TREC WebTrack

This is a repository used to employ Machine Learning models on the adhoc task, TREC Web Track. Any issues, PRs or suggestions will be welcome.

To be more specific, these models are reranking models for query-document pairs. Since the cost of computing the relevance score for every query-document pair is too high, the objective is to rerank the QL submissions of each year, that you can find in here.

These models are capable of ordering a list of text documents according to their relevance to a particular query. It is possible to use this repository to train your rerank models or use a pre-trained on custom data, i.e., a set of queries and documents.

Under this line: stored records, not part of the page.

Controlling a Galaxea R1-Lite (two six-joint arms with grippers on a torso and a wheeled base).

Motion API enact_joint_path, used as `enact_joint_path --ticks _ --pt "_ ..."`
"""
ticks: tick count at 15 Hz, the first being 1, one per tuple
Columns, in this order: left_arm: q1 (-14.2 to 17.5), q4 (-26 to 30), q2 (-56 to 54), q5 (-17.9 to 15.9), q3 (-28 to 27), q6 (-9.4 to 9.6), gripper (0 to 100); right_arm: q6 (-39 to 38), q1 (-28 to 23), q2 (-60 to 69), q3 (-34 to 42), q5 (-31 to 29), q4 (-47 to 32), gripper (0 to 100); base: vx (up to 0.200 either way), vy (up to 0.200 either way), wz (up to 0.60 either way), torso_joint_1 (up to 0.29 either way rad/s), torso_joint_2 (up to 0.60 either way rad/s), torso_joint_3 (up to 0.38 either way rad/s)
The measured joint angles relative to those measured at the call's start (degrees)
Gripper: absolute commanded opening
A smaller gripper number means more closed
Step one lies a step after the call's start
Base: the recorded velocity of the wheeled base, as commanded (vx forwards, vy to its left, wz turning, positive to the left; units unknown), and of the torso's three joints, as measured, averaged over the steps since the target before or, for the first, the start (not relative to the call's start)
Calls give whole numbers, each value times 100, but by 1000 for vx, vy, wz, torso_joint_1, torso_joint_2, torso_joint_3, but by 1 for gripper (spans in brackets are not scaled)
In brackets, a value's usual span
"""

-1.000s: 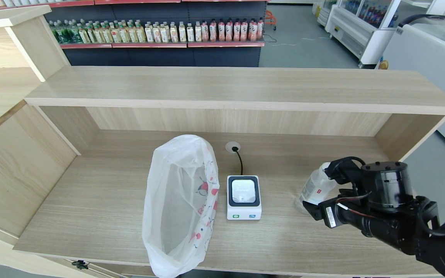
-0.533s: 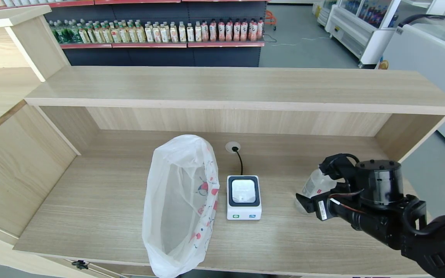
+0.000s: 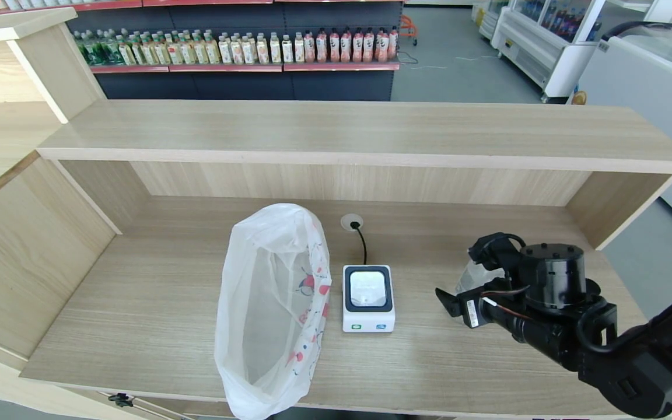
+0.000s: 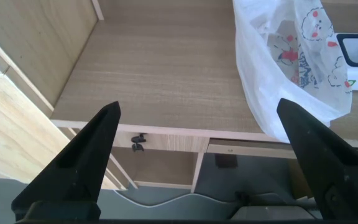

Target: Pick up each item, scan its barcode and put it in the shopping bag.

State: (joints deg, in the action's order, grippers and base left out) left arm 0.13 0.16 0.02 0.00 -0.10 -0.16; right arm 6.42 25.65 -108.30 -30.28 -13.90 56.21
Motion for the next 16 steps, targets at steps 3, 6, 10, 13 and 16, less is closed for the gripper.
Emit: enact_joint_path --ticks 3,6,10,13,16 --pt "0 2 0 0 0 0 100 107 0 -176 -168 158 61 100 0 0 0 0 0 0" --pt "-2 2 0 0 0 0 100 105 0 -308 -266 380 266 0 0 0 0 0 0 0" --pt "0 0 0 0 0 0 100 158 -24 -399 -277 455 327 0 0 0 0 0 0 0" --pt "0 2 0 0 0 0 100 158 -60 -413 -282 451 318 0 0 0 0 0 0 0" --pt "0 2 0 0 0 0 100 138 -71 -383 -276 471 312 0 0 0 0 0 0 0"
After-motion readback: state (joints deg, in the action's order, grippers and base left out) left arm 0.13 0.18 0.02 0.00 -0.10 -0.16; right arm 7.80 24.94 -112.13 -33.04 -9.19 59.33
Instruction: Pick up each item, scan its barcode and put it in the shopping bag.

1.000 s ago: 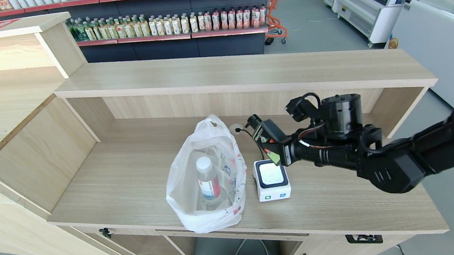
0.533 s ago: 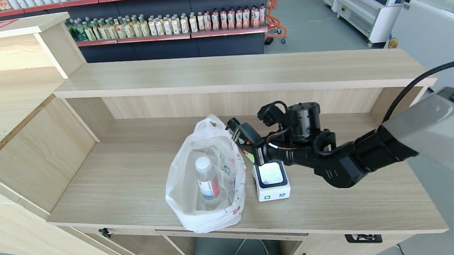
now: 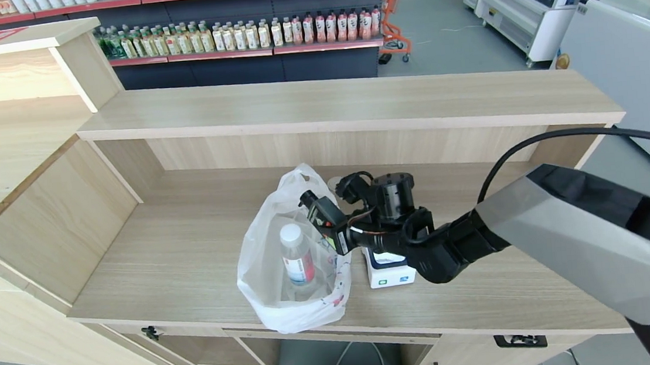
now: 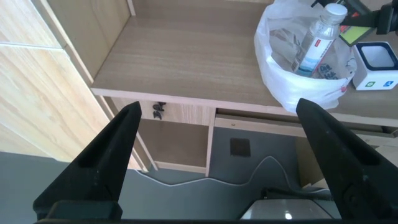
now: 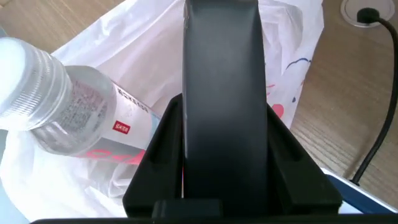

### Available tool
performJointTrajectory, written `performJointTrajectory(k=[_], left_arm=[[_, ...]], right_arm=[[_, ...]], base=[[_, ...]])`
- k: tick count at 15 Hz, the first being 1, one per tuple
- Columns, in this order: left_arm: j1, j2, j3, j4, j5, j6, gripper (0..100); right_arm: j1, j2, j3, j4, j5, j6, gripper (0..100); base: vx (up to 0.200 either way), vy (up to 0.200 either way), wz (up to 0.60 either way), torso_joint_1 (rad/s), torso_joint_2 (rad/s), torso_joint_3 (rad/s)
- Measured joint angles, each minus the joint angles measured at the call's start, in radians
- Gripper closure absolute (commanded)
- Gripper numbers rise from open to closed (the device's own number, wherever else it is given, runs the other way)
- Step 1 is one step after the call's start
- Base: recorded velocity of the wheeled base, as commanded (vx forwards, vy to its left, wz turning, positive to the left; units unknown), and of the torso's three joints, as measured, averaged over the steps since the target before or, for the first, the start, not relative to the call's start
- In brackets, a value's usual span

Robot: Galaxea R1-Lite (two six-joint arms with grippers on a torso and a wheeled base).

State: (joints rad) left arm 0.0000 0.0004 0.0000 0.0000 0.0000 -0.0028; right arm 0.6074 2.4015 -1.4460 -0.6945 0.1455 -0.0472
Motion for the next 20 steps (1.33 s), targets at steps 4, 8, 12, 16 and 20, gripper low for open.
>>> performJointTrajectory(k=[4, 8, 12, 16, 20], left_arm=[[0.000, 0.000, 0.000, 0.000, 0.000, 0.000, 0], [0.000, 0.000, 0.000, 0.000, 0.000, 0.000, 0], [0.000, 0.000, 0.000, 0.000, 0.000, 0.000, 0], [0.000, 0.000, 0.000, 0.000, 0.000, 0.000, 0], [0.000, 0.000, 0.000, 0.000, 0.000, 0.000, 0]], right_arm=[[-0.001, 0.074, -0.074, 0.007, 0.001, -0.001, 100], [-0.003, 0.124, -0.106, 0.005, 0.001, 0.000, 100], [-0.008, 0.148, -0.112, 0.004, -0.001, -0.001, 100], [-0.019, 0.161, -0.127, 0.003, -0.002, -0.003, 100], [-0.026, 0.169, -0.134, -0.002, 0.001, -0.002, 0]], base=[[0.000, 0.000, 0.00, 0.000, 0.00, 0.000], [0.000, 0.000, 0.00, 0.000, 0.00, 0.000], [0.000, 0.000, 0.00, 0.000, 0.00, 0.000], [0.000, 0.000, 0.00, 0.000, 0.00, 0.000], [0.000, 0.000, 0.00, 0.000, 0.00, 0.000]])
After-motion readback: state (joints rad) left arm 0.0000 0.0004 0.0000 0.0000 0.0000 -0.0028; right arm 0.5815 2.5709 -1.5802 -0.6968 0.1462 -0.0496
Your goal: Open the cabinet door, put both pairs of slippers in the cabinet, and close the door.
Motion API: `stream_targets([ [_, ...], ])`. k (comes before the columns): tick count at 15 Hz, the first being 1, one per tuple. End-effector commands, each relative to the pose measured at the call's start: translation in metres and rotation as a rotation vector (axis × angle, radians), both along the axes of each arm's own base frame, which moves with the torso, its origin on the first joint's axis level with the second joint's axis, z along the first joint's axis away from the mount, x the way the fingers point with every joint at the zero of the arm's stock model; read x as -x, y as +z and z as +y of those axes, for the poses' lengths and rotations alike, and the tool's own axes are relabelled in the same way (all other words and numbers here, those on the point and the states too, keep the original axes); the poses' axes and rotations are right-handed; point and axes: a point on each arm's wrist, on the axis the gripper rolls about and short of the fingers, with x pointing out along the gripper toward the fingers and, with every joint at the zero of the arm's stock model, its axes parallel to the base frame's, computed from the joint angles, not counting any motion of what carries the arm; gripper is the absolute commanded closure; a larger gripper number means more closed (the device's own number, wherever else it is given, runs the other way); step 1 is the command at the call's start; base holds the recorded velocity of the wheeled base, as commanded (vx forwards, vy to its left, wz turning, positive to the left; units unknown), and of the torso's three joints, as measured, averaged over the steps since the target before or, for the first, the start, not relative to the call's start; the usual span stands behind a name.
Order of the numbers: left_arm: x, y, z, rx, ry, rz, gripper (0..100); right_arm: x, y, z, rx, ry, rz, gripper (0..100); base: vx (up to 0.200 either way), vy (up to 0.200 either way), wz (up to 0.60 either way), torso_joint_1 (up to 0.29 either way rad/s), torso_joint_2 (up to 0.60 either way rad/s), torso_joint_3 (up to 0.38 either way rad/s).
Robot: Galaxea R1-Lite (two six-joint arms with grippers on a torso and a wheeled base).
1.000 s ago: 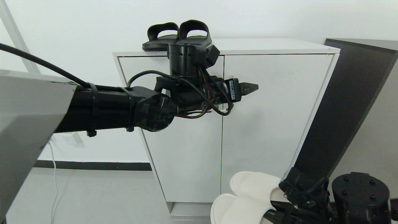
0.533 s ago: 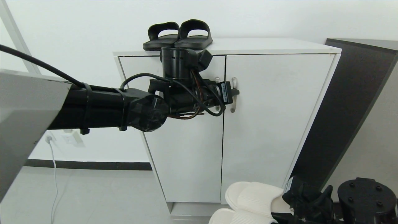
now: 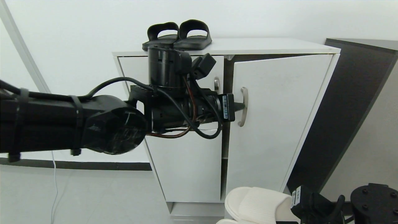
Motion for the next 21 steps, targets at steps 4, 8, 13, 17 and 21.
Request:
stream_targets([
  [4, 0.022, 0.013, 0.037, 0.061, 0.027, -0.067, 100, 0.001, 0.001, -0.001, -0.002, 0.000, -0.003, 100, 0.000, 0.000, 0.00, 0.000, 0.00, 0.000],
  [8, -0.007, 0.002, 0.044, 0.057, 0.028, -0.046, 100, 0.001, 0.000, -0.001, 0.001, -0.001, -0.004, 100, 0.000, 0.000, 0.00, 0.000, 0.00, 0.000],
  [13, -0.044, -0.005, 0.027, 0.077, 0.036, -0.059, 100, 0.001, 0.000, -0.002, 0.002, -0.006, -0.005, 100, 0.000, 0.000, 0.00, 0.000, 0.00, 0.000],
  [17, -0.057, -0.010, 0.008, 0.127, 0.019, -0.094, 100, 0.001, -0.003, -0.001, 0.012, -0.005, 0.004, 100, 0.000, 0.000, 0.00, 0.000, 0.00, 0.000],
  [21, -0.063, -0.014, -0.003, 0.142, 0.011, -0.077, 100, 0.001, -0.003, -0.001, 0.014, -0.005, 0.006, 100, 0.000, 0.000, 0.00, 0.000, 0.00, 0.000],
])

Currently, there are 2 models implemented, described in:

Kai Hui, Andrew Yates, Klaus Berberich, Gerard de Melo. PACRR: A Position-Aware Neural IR Model for Relevance Matching. In EMNLP, 2017.
Kai Hui, Andrew Yates, Klaus Berberich, Gerard de Melo. Co-PACRR: A Context-Aware Neural IR Model for Ad-hoc Retrieval. In WSDM, 2018.

Their implementation was adapted from the official release.

To install run (Python 3.5+):

python setup.py develop

Create a softlink to point to your stored data:

ln -s path_to_your_data DATA

Under your DATA directory you'll need to have different data, depending whether:

You want to reproduce results on the TREC Web Track
You want to use a pre-trained model on your own data

Reproduce TREC Web Track results

For now, I only provide scripts to reproduce 2013 and 2014 results. However, you can change the bash and config files accordingly to run on other configurations. Throughout the instructions, replace gpu_device with the CUDA_ID you want to run with (replace with None for running on CPU).

Under your DATA directory, download the official similarity matrices, provided by the authors, and extract them using:

cd DATA
mkdir corpora
cd corpora
tar xvf simmat.tar.gz

Also download the query idf vectors:

cd DATA/corpora/
unzip query_idf.zip

Now you can either train and test or test only the PACRR model.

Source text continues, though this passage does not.